Items from a dataset:
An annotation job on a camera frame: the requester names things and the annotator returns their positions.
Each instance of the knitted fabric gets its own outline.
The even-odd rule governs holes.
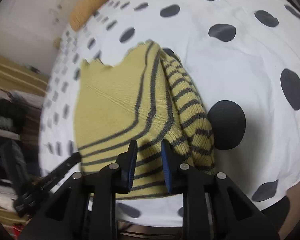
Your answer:
[[[214,171],[214,139],[191,79],[179,58],[147,41],[115,67],[100,60],[81,66],[74,118],[75,138],[86,173],[99,171],[138,141],[133,187],[119,199],[167,194],[161,141],[167,139],[184,162]]]

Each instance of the blue gripper pad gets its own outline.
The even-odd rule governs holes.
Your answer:
[[[164,182],[168,189],[168,193],[172,192],[172,175],[169,166],[169,154],[170,154],[170,145],[167,140],[163,140],[161,142],[161,159],[162,159],[162,167],[163,167],[163,175],[164,175]]]

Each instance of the folded clothes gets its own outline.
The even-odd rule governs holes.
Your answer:
[[[10,139],[13,139],[16,141],[20,141],[20,135],[10,132],[10,131],[0,129],[0,136],[5,137],[5,138],[10,138]]]
[[[0,116],[0,129],[7,131],[14,131],[13,121],[11,118]]]
[[[214,172],[214,139],[205,109],[175,54],[147,41],[119,65],[97,59],[82,63],[74,130],[84,172],[96,172],[138,141],[133,187],[117,198],[167,194],[161,141],[167,139],[184,162]]]
[[[0,99],[0,116],[11,118],[17,132],[22,131],[26,117],[25,111],[21,107],[8,100]]]

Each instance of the mustard knit blanket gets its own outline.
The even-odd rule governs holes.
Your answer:
[[[74,118],[85,173],[99,171],[138,141],[133,187],[117,199],[167,195],[160,144],[167,139],[184,162],[214,172],[214,138],[197,91],[179,58],[147,41],[112,67],[82,63]]]

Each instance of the polka dot bedsheet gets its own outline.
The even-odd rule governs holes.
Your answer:
[[[77,33],[68,26],[41,116],[42,175],[76,151],[80,62],[115,65],[149,39],[175,52],[193,79],[217,170],[261,210],[284,197],[300,181],[300,13],[286,0],[109,0]],[[120,219],[182,225],[181,195],[120,202]]]

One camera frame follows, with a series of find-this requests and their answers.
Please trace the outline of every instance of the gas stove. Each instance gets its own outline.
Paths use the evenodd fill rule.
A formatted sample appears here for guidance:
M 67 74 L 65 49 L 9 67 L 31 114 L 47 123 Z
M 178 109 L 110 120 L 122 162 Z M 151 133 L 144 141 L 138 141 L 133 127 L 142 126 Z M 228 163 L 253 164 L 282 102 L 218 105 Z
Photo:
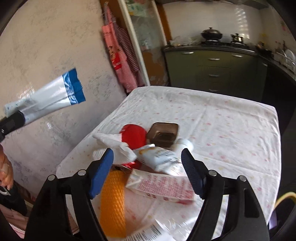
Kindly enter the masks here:
M 241 48 L 241 49 L 248 49 L 248 50 L 250 49 L 250 47 L 244 43 L 238 43 L 238 42 L 225 43 L 225 42 L 221 42 L 219 40 L 202 41 L 201 45 L 202 46 L 233 47 L 233 48 Z

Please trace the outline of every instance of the black countertop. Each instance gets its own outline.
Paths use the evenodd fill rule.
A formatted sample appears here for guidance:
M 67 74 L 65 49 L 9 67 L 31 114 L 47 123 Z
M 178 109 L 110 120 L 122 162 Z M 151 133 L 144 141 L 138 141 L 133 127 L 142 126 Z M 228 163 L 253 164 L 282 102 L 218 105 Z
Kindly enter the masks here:
M 296 75 L 291 70 L 281 65 L 279 62 L 275 61 L 271 57 L 262 56 L 260 53 L 256 52 L 255 48 L 254 50 L 249 50 L 249 49 L 238 48 L 238 47 L 209 46 L 209 45 L 185 45 L 185 46 L 179 46 L 179 47 L 172 47 L 167 45 L 163 47 L 163 52 L 190 51 L 190 50 L 218 50 L 218 51 L 228 51 L 228 52 L 249 54 L 252 56 L 259 56 L 260 58 L 267 61 L 271 66 L 278 68 L 286 78 L 288 78 L 294 85 L 296 85 Z

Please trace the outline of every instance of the wall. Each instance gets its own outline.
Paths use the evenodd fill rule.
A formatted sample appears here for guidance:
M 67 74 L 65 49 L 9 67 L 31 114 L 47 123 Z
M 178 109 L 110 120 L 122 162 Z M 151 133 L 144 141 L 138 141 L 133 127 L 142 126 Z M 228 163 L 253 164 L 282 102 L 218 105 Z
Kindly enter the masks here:
M 97 0 L 28 0 L 0 36 L 0 107 L 73 67 L 86 97 L 2 142 L 15 180 L 33 193 L 126 97 L 105 51 L 102 25 Z
M 197 36 L 212 27 L 223 34 L 222 41 L 230 42 L 230 34 L 239 33 L 245 42 L 257 43 L 262 32 L 259 10 L 221 2 L 173 2 L 163 5 L 172 38 Z
M 296 40 L 278 12 L 269 5 L 268 8 L 260 10 L 260 15 L 268 47 L 274 51 L 278 47 L 276 41 L 280 42 L 282 47 L 284 40 L 287 47 L 296 54 Z

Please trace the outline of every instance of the human hand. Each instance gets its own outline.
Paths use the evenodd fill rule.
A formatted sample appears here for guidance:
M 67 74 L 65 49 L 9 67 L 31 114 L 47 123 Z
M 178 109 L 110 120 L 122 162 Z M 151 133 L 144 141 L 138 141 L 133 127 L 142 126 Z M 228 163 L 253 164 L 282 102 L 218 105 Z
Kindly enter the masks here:
M 7 186 L 10 190 L 13 186 L 13 169 L 11 162 L 3 152 L 3 147 L 0 145 L 0 181 L 1 186 Z

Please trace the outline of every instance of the tablecloth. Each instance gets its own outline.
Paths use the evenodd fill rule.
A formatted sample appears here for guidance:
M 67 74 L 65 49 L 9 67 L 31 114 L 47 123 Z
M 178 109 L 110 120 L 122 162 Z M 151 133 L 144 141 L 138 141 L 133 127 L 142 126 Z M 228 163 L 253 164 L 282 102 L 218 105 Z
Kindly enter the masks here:
M 60 163 L 57 177 L 67 177 L 88 167 L 93 151 L 98 149 L 92 137 L 94 133 L 116 134 L 129 123 L 149 130 L 155 122 L 177 123 L 178 138 L 186 138 L 193 143 L 194 158 L 203 161 L 208 169 L 235 179 L 245 175 L 266 221 L 269 220 L 281 176 L 278 118 L 274 107 L 246 99 L 173 87 L 137 88 Z M 223 198 L 213 238 L 222 231 L 227 198 Z M 67 197 L 67 205 L 73 215 L 69 200 Z M 193 205 L 168 203 L 139 196 L 126 189 L 127 232 L 149 224 L 153 219 L 161 222 L 168 219 L 177 222 L 196 220 L 202 203 L 199 198 Z M 92 204 L 99 215 L 99 196 Z

• WHAT YOU WILL DO
Make an exact copy of the records, pictures excluded.

• RESULT OF THE TASK
An annotation job on a camera frame: the requester names things and the annotator returns their positions.
Each instance of the knitted fabric gets its own outline.
The even-odd rule governs holes.
Your answer:
[[[214,171],[214,139],[191,79],[179,58],[147,41],[115,67],[100,60],[81,66],[74,118],[75,138],[86,173],[99,171],[138,141],[133,187],[119,199],[167,194],[161,141],[167,139],[184,162]]]

Each instance of the blue gripper pad gets its own outline.
The even-odd rule governs holes.
Your answer:
[[[164,182],[168,189],[168,193],[172,192],[172,175],[169,166],[169,154],[170,154],[170,145],[167,140],[163,140],[161,142],[161,159],[162,159],[162,167],[163,167],[163,175],[164,175]]]

Each instance of the folded clothes gets its own outline.
The even-odd rule governs holes.
Your answer:
[[[10,139],[13,139],[16,141],[20,141],[20,135],[10,132],[10,131],[0,129],[0,136],[5,137],[5,138],[10,138]]]
[[[0,116],[0,129],[7,131],[14,131],[13,121],[11,118]]]
[[[214,172],[214,139],[205,109],[175,54],[147,41],[119,65],[97,59],[82,63],[74,130],[84,172],[96,172],[138,141],[133,187],[117,198],[167,194],[161,141],[167,139],[184,162]]]
[[[0,99],[0,116],[11,118],[17,132],[22,131],[26,117],[25,111],[21,107],[8,100]]]

Each instance of the mustard knit blanket gets its own outline.
The even-odd rule governs holes.
Your answer:
[[[74,118],[85,173],[99,171],[138,141],[133,187],[117,199],[167,195],[160,144],[167,139],[184,162],[214,172],[214,138],[197,91],[179,58],[147,41],[112,67],[82,63]]]

Each instance of the polka dot bedsheet gets its own outline.
The even-odd rule governs holes.
Your answer:
[[[77,33],[68,26],[41,116],[42,175],[76,151],[80,62],[115,65],[149,39],[175,52],[193,79],[217,170],[261,210],[284,197],[300,181],[300,13],[286,0],[109,0]],[[120,219],[182,225],[181,195],[120,202]]]

One camera frame follows, with a series of find-this requests and their answers.
Please trace the outline of every instance of the gas stove. Each instance gets its own outline.
Paths use the evenodd fill rule.
A formatted sample appears here for guidance:
M 67 74 L 65 49 L 9 67 L 31 114 L 47 123 Z
M 178 109 L 110 120 L 122 162 Z M 151 133 L 144 141 L 138 141 L 133 127 L 142 126 Z M 228 163 L 253 164 L 282 102 L 218 105 Z
Photo:
Kindly enter the masks here:
M 241 48 L 241 49 L 248 49 L 248 50 L 250 49 L 250 47 L 244 43 L 238 43 L 238 42 L 225 43 L 225 42 L 221 42 L 219 40 L 202 41 L 201 45 L 202 46 L 233 47 L 233 48 Z

Please trace the outline of every instance of the black countertop. Each instance gets its own outline.
Paths use the evenodd fill rule.
A formatted sample appears here for guidance:
M 67 74 L 65 49 L 9 67 L 31 114 L 47 123 Z
M 178 109 L 110 120 L 122 162 Z M 151 133 L 144 141 L 138 141 L 133 127 L 142 126 Z M 228 163 L 253 164 L 282 102 L 218 105 Z
Kindly enter the masks here:
M 296 75 L 291 70 L 281 65 L 279 62 L 275 61 L 271 57 L 262 56 L 260 53 L 256 52 L 255 48 L 254 50 L 249 50 L 249 49 L 238 48 L 238 47 L 209 46 L 209 45 L 185 45 L 185 46 L 179 46 L 179 47 L 172 47 L 167 45 L 163 47 L 163 52 L 190 51 L 190 50 L 218 50 L 218 51 L 228 51 L 228 52 L 249 54 L 252 56 L 259 56 L 260 58 L 267 61 L 271 66 L 278 68 L 286 78 L 288 78 L 294 85 L 296 85 Z

Please trace the outline of every instance of the wall. Each instance gets its own outline.
Paths use the evenodd fill rule.
A formatted sample appears here for guidance:
M 67 74 L 65 49 L 9 67 L 31 114 L 47 123 Z
M 178 109 L 110 120 L 122 162 Z M 151 133 L 144 141 L 138 141 L 133 127 L 142 126 Z M 228 163 L 253 164 L 282 102 L 218 105 Z
Kindly enter the masks here:
M 97 0 L 28 0 L 0 36 L 0 107 L 73 67 L 86 97 L 2 142 L 15 180 L 33 193 L 126 97 L 105 51 L 102 25 Z
M 197 36 L 212 27 L 223 34 L 222 41 L 230 42 L 230 34 L 239 33 L 245 42 L 257 43 L 262 32 L 259 10 L 221 2 L 173 2 L 163 5 L 172 38 Z
M 296 40 L 278 12 L 269 5 L 268 8 L 260 10 L 260 15 L 268 47 L 274 51 L 278 47 L 276 41 L 280 42 L 282 47 L 284 40 L 287 47 L 296 54 Z

Please trace the outline of every instance of the human hand. Each instance gets its own outline.
Paths use the evenodd fill rule.
A formatted sample appears here for guidance:
M 67 74 L 65 49 L 9 67 L 31 114 L 47 123 Z
M 178 109 L 110 120 L 122 162 Z M 151 133 L 144 141 L 138 141 L 133 127 L 142 126 Z M 228 163 L 253 164 L 282 102 L 218 105 Z
Kindly enter the masks here:
M 7 186 L 10 190 L 13 186 L 13 169 L 11 162 L 3 152 L 3 147 L 0 145 L 0 181 L 1 186 Z

Please trace the outline of every instance of the tablecloth. Each instance gets its own outline.
Paths use the evenodd fill rule.
A formatted sample appears here for guidance:
M 67 74 L 65 49 L 9 67 L 31 114 L 47 123 Z
M 178 109 L 110 120 L 122 162 Z M 151 133 L 144 141 L 138 141 L 133 127 L 142 126 Z M 228 163 L 253 164 L 282 102 L 218 105 Z
Kindly enter the masks here:
M 60 163 L 57 177 L 67 177 L 88 167 L 93 151 L 98 149 L 92 137 L 94 133 L 116 134 L 129 123 L 149 130 L 155 122 L 177 123 L 178 138 L 186 138 L 193 143 L 194 158 L 203 161 L 208 169 L 235 179 L 245 175 L 266 221 L 269 220 L 281 176 L 278 118 L 274 107 L 246 99 L 173 87 L 137 88 Z M 223 198 L 213 238 L 222 231 L 227 198 Z M 67 197 L 67 205 L 73 215 L 69 200 Z M 193 205 L 168 203 L 139 196 L 126 189 L 127 232 L 149 224 L 153 219 L 161 222 L 168 219 L 177 222 L 196 220 L 202 203 L 199 198 Z M 92 204 L 99 215 L 99 196 Z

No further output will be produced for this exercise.